The twin losses against the Cape Verdeans have all but wiped out the cascade of goodwill Baxter had been showered with after winning so memorably against South Africa’s long time nemesis; Nigeria in Akpo in June.
With regard to SA’s World Cup preparations Baxter had called together what is beyond argument the cream of Mzansi’s international and local footballers to lend a hand in getting us to the Russia 2018 World Cup.
However, once the foreign-based players arrived in camp, Baxter, for some inexplicable reason, put most of them on the bench and tried to start the game with locals who have no international résumés at all.
Without taking away from their talents and exploits on the local football scene, the likes of Lebogang Manyama, Ronwen Williams and Tebogo Langerman, to name a few, have no international exposure to write home about, yet Baxter saw fit to experiment with them during the qualifying rounds for the most global of sporting events ever.
The gravity of the situation regarding qualifying South Africa for the Fifa 2018 World Cup seems not to have made an impression upon the Scotsman. He displayed a sense of being out of touch with the seriousness with which the mass of football followers in this country regards a tournament of this magnitude.
Let’s put in some perspective to help the coach.
Fifa World Cup games are not of this world. Everybody on all six continents wants to play on this stage. Those who are not yet on it dream about getting there. Nothing, save maybe the Olympics to some degree, compares with it. But otherwise nothing, nada, zilch, niks, hakuna that comes close.
Baxter must recall that he was never the football watching and stadium trotting universe’s favourite for this job. His “friend”, Safa president Danny Jordaan, thought he was a good purchase. Jordaan’s sentiments were not echoed in the Safa corridors where we learned with some alarm that his choice was not popular but was carried because Jordaan is the boss after all.
As for this column, you may recall that I had long proposed and supported the idea of holding on to the team which was left in charge after Shakes Mashaba was deposed; namely Owen “Rubber Doll” Da Gama and Thabo “T-Boz” Senong.
Nothing wrong there.
They are local, they read the national mood right most times and they are on top of their game. Check out what they pulled off in the Ke Yona Nedbank team competition for amateurs a week ago.

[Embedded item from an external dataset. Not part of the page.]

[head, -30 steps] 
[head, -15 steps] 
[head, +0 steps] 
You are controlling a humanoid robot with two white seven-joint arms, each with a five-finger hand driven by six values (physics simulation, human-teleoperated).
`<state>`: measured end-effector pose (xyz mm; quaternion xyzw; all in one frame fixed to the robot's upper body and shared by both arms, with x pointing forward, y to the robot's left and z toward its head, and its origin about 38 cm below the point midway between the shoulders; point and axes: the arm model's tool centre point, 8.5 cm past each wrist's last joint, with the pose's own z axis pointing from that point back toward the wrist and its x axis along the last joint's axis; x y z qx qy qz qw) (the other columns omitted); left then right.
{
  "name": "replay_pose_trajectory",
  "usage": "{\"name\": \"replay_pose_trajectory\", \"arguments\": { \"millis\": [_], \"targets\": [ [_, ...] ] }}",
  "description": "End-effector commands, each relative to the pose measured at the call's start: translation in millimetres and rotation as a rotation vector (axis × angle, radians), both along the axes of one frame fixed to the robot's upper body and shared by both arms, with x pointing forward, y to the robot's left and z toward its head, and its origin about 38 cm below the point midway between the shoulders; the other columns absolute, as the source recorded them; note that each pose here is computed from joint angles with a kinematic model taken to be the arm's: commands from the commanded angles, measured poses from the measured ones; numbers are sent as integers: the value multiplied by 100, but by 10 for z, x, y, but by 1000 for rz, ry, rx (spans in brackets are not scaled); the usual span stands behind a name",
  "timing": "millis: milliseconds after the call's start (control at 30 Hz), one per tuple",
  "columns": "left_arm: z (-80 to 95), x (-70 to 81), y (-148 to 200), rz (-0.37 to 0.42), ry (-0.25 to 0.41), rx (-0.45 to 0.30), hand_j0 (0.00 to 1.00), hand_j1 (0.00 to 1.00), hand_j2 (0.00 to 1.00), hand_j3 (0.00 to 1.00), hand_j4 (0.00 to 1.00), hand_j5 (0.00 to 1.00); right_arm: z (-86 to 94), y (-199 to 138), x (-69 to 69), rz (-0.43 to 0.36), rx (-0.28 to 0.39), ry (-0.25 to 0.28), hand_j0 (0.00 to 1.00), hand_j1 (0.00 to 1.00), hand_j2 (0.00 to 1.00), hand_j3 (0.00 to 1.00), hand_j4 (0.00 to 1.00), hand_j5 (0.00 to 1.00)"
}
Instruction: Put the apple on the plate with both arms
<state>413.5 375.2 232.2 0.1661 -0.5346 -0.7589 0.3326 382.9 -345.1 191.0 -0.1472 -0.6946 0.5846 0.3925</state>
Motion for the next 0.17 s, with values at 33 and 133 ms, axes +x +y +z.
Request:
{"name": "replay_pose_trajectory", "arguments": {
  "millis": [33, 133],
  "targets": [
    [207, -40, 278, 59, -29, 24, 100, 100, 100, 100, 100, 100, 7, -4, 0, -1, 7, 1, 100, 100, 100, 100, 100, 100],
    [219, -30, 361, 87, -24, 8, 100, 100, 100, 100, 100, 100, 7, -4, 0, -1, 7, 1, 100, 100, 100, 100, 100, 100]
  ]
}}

The fact that they were not selected to lead the national team had nothing to do with merit but was, it seems, all about Safa’s internal politics.
So now that we are likely to not make the trip to Russia, thanks to Baxter’s bungling, we are tempted to shout, “We warned you about this coach!”
But that would be kind. The issue at hand now is: What about Russia? We still want to get there even if Baxter seemingly plans otherwise. For all we care he may as well step off the bus now.
We may just salvage what’s left of our Russia 2018 World Cup campaign with a new general at the helm. For what it’s worth, should Baxter stay on, as is very likely, we won’t stand a chance against the likes of Senegal and Burkina Faso who will undoubtedly be emboldened by Bafana’s slip-ups during this campaign.
Not to mention that Fifa have ordered that we replay the game we won against Senegal.
Should he stay on, Baxter might drag along to those remaining games a load of bad vibes from his boardroom including a fan base that has lost faith in him.
Oh, before I sign off, please note that your favourite column will take a break for the next three weeks.